Urban redesign must be holistic, not technology-centric. The cities of the future will have lanes for autonomous vehicles, but also redundancy in critical infrastructure: distributed microgrids, local backup generation, and multi-path communication systems that don't rely on a single technology. Robotaxis will need to be designed to degrade gracefully, like commercial aircraft that have triple and quadruple redundant systems for every critical function.
The experience of the July 2024 CrowdStrike outage offers a crucial lesson: 8.5 million Windows computers were knocked out by a single faulty software update, with estimated damages exceeding $10 billion. Airports halted, hospitals were forced to revert to paper, and banks were frozen. The system had a single point of failure, and when it broke, the consequences were global. Technological diversification is not just a matter of efficiency, but of systemic survival.
Unfinished Epilogue
The Waymo cars stopped at San Francisco intersections were not just a temporary inconvenience for the passengers of those robotaxis. They were a mirror reflecting the hidden fragilities of a future we thought was already solid. As in the video game "The Last of Us," where technological civilization collapses in a matter of days when complex systems break, we are building a world where interconnected complexity can quickly turn into systemic vulnerability.

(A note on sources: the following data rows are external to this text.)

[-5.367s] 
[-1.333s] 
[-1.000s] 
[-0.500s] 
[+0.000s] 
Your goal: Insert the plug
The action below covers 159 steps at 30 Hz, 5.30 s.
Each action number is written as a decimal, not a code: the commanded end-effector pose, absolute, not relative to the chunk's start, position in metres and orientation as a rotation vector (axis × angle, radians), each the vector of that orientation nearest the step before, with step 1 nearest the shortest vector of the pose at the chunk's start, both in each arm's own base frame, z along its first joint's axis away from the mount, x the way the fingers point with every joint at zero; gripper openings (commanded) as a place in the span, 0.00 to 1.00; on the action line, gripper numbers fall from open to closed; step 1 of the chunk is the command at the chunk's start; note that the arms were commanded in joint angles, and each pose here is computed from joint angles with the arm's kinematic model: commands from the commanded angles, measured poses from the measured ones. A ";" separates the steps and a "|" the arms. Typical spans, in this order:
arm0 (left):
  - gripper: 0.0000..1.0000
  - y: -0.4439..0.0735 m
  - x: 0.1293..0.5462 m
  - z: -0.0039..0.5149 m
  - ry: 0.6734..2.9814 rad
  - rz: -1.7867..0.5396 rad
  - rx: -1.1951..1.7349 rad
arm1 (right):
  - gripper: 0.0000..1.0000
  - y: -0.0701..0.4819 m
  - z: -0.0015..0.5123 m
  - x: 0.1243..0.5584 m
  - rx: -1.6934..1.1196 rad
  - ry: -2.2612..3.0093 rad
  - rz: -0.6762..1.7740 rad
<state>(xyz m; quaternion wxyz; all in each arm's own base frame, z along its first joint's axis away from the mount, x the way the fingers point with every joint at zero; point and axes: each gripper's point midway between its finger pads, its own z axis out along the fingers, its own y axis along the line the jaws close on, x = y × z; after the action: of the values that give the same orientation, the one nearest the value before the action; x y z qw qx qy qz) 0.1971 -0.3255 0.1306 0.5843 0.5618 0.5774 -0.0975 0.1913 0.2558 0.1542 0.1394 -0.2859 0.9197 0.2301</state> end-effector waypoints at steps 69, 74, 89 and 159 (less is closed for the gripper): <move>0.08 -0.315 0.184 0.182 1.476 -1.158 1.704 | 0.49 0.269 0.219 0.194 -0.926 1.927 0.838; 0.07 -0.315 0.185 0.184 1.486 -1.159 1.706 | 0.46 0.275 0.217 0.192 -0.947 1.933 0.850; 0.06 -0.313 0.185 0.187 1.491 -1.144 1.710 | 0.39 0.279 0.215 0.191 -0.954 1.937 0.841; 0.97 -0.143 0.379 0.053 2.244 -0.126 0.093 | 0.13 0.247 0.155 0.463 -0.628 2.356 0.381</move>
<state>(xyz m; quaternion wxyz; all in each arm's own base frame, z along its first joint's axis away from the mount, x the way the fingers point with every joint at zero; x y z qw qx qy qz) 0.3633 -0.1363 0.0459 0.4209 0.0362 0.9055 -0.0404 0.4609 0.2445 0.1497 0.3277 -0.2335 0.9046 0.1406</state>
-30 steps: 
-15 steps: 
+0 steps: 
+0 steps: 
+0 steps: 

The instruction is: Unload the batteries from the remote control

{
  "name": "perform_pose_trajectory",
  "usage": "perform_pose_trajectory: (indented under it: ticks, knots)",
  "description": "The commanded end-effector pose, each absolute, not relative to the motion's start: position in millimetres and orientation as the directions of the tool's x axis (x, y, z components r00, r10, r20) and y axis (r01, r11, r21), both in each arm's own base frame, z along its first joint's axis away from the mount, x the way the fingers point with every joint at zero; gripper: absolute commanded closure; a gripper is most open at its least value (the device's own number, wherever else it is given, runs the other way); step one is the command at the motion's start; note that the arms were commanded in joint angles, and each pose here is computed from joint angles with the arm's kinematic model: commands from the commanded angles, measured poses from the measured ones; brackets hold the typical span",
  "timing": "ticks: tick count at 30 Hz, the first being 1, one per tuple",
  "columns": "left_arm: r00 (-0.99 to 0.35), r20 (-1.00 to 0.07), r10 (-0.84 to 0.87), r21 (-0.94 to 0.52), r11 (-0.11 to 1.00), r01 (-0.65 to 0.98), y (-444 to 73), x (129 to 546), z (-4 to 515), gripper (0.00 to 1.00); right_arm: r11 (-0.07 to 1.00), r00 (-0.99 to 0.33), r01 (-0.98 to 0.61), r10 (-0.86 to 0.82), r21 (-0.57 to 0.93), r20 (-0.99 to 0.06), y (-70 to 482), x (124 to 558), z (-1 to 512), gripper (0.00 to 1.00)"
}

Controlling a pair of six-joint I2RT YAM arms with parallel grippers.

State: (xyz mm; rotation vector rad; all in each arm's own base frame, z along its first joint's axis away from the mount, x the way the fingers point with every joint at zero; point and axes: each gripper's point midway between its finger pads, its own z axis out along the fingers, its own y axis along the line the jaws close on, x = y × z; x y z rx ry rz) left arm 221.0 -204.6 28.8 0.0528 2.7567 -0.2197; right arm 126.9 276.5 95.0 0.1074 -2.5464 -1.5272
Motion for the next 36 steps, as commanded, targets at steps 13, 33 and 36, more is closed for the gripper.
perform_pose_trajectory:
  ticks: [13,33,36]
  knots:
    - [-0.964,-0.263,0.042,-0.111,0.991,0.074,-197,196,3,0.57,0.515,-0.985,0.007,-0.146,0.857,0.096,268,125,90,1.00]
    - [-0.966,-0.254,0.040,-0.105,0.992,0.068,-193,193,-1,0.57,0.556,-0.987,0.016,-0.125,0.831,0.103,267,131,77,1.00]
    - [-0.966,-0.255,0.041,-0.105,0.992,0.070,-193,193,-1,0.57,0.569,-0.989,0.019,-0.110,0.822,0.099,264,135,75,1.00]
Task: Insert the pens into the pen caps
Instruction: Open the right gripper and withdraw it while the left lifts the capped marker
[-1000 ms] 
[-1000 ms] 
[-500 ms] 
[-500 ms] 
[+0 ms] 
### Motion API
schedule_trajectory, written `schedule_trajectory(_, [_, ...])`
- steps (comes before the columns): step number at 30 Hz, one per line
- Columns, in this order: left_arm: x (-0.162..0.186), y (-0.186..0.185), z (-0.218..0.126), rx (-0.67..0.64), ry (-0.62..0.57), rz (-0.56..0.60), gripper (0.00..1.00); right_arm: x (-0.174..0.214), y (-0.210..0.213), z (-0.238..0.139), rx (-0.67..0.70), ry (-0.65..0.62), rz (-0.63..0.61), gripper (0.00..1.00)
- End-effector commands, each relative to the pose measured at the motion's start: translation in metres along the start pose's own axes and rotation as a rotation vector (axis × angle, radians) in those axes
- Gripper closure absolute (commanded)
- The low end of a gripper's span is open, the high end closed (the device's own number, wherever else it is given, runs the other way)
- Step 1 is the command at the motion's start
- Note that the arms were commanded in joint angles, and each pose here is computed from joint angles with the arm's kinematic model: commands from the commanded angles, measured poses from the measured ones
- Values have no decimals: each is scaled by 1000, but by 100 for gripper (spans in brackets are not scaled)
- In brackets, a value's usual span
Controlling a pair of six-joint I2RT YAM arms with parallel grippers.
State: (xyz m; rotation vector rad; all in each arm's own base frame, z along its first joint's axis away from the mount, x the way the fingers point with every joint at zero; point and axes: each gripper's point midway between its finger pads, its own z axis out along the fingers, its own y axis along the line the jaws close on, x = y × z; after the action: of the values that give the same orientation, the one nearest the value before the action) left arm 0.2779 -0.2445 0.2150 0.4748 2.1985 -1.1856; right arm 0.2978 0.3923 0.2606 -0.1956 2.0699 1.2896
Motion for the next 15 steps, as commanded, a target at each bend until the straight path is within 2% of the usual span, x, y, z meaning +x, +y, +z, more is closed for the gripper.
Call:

The question is not whether there will be more blackouts, more solar storms, more disruptions. The question is: when they arrive, will we have built systems robust enough to degrade gracefully instead of collapsing completely? Autonomous technology promises efficiency, safety, sustainability. But those promises are only valid if the systems also work when conditions are imperfect, when the power is out, when GPS is distorted, when the real world refuses to conform to the optimal parameters of our algorithms.
Perhaps true artificial intelligence will not be the one that works perfectly under perfect conditions, but the one that knows how to adapt, improvise, and survive when everything else fails. Just as humans have always done.